Mukabutera Assumpta, Thomson Dana R, Hedt-Gauthier Bethany L, Atwood Sidney, Basinga Paulin, Nyirazinyoye Laetitia, Savage Kevin P, Habimana Marcellin, Murray Megan
School of Public Health, University of Rwanda College of Medicine and Health Sciences, Kigali, Rwanda.
Department of Global Health and Social Medicine, Harvard Medical School, Boston, MA, USA.
Trop Med Int Health. 2017 Dec;22(12):1505-1513. doi: 10.1111/tmi.12995. Epub 2017 Nov 9.
Public health interventions are often implemented at large scale, and their evaluation seems to be difficult because they are usually multiple and their pathways to effect are complex and subject to modification by contextual factors. We assessed whether controlling for rainfall-related variables altered estimates of the efficacy of a health programme in rural Rwanda and have a quantifiable effect on an intervention evaluation outcomes.
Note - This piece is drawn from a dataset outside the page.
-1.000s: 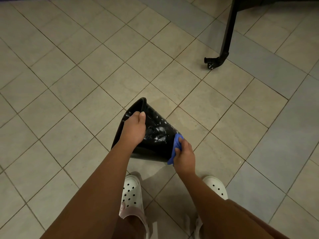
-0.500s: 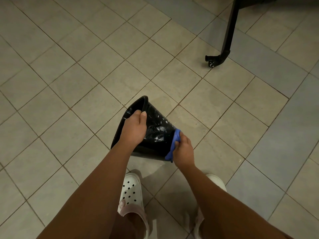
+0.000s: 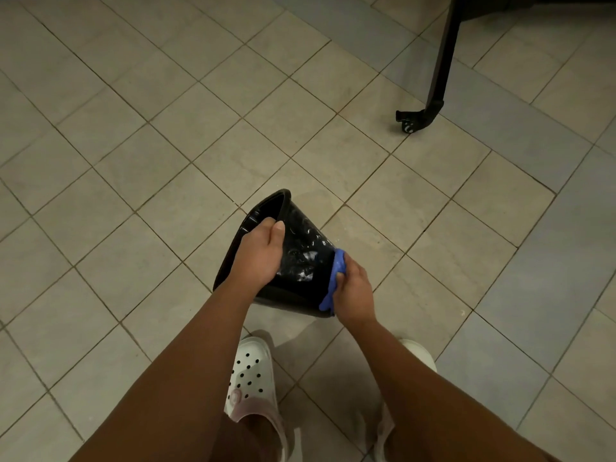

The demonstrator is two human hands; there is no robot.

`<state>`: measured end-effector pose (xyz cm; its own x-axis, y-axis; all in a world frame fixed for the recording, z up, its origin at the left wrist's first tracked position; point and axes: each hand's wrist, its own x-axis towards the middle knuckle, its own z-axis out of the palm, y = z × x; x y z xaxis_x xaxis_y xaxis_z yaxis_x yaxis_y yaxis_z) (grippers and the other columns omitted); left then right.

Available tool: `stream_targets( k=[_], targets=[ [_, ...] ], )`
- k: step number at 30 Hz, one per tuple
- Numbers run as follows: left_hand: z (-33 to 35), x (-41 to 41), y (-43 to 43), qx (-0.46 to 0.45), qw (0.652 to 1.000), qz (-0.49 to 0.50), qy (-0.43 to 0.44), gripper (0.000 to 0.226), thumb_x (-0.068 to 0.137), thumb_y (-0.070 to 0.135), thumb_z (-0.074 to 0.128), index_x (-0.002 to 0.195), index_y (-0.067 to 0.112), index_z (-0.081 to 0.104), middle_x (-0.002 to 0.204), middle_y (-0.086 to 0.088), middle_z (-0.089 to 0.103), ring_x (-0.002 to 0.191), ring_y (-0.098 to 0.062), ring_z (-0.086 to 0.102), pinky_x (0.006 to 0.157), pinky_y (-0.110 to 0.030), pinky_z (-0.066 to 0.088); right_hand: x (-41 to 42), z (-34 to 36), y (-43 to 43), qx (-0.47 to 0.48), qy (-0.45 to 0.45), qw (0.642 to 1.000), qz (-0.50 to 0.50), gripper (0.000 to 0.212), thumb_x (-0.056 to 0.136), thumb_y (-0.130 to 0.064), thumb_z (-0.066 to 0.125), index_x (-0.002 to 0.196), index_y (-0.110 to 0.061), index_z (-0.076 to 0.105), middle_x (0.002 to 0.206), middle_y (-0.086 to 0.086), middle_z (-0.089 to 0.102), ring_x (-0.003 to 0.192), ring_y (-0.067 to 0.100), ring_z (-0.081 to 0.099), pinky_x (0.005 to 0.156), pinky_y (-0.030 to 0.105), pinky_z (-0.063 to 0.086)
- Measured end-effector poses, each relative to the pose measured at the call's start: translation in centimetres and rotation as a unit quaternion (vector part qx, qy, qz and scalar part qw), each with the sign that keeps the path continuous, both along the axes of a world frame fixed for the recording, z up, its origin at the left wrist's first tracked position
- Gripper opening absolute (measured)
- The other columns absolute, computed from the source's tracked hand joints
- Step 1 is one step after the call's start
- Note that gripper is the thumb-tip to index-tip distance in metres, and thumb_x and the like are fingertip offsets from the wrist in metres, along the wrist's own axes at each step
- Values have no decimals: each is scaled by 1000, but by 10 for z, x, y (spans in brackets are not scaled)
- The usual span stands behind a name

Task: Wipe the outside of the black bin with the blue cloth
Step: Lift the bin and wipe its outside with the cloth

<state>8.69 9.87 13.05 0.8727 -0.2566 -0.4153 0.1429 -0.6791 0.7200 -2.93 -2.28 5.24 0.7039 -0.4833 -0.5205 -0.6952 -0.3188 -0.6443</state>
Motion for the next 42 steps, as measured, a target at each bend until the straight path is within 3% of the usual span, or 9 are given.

We conducted a retrospective quasi-experimental study using previously collected cross-sectional data from the 2005 and 2010 Rwanda Demographic and Health Surveys (DHS), 2010 DHS oversampled data, monthly rainfall data collected from meteorological stations over the same period, and modelled output of long-term rainfall averages, soil moisture, and rain water run-off. Difference-in-difference models were used.
Rainfall factors confounded the PIH intervention impact evaluation. When we adjusted our estimates of programme effect by controlling for a variety of rainfall variables, several effectiveness estimates changed by 10% or more. The analyses that did not adjust for rainfall-related variables underestimated the intervention effect on the prevalence of ARI by 14.3%, fever by 52.4% and stunting by 10.2%. Conversely, the unadjusted analysis overestimated the intervention's effect on diarrhoea by 56.5% and wasting by 80%.
Rainfall-related patterns have a quantifiable effect on programme evaluation results and highlighted the importance and complexity of controlling for contextual factors in quasi-experimental design evaluations.
公共卫生干预措施通常是大规模实施的,其评估似乎很困难,因为这些措施往往多种多样,其作用途径复杂,且会受到背景因素的影响而发生变化。我们评估了控制与降雨相关的变量是否会改变卢旺达农村一项卫生项目效果的估计值,并对干预评估结果产生可量化的影响。
我们进行了一项回顾性准实验研究,使用了2005年和2010年卢旺达人口与健康调查(DHS)之前收集的横断面数据、2010年DHS超抽样数据、同期从气象站收集的月降雨量数据,以及长期降雨平均值、土壤湿度和雨水径流的模型输出数据。使用了差分模型。
降雨因素混淆了健康伙伴组织(PIH)干预措施的影响评估。当我们通过控制各种降雨变量来调整项目效果的估计值时,几项有效性估计值变化了10%或更多。未对与降雨相关的变量进行调整的分析低估了干预措施对急性呼吸道感染患病率的影响14.3%,对发烧的影响52.4%,对发育迟缓的影响10.2%。相反,未调整的分析高估了干预措施对腹泻的影响56.5%,对消瘦的影响80%。
与降雨相关的模式对项目评估结果有可量化的影响,并突出了在准实验设计评估中控制背景因素的重要性和复杂性。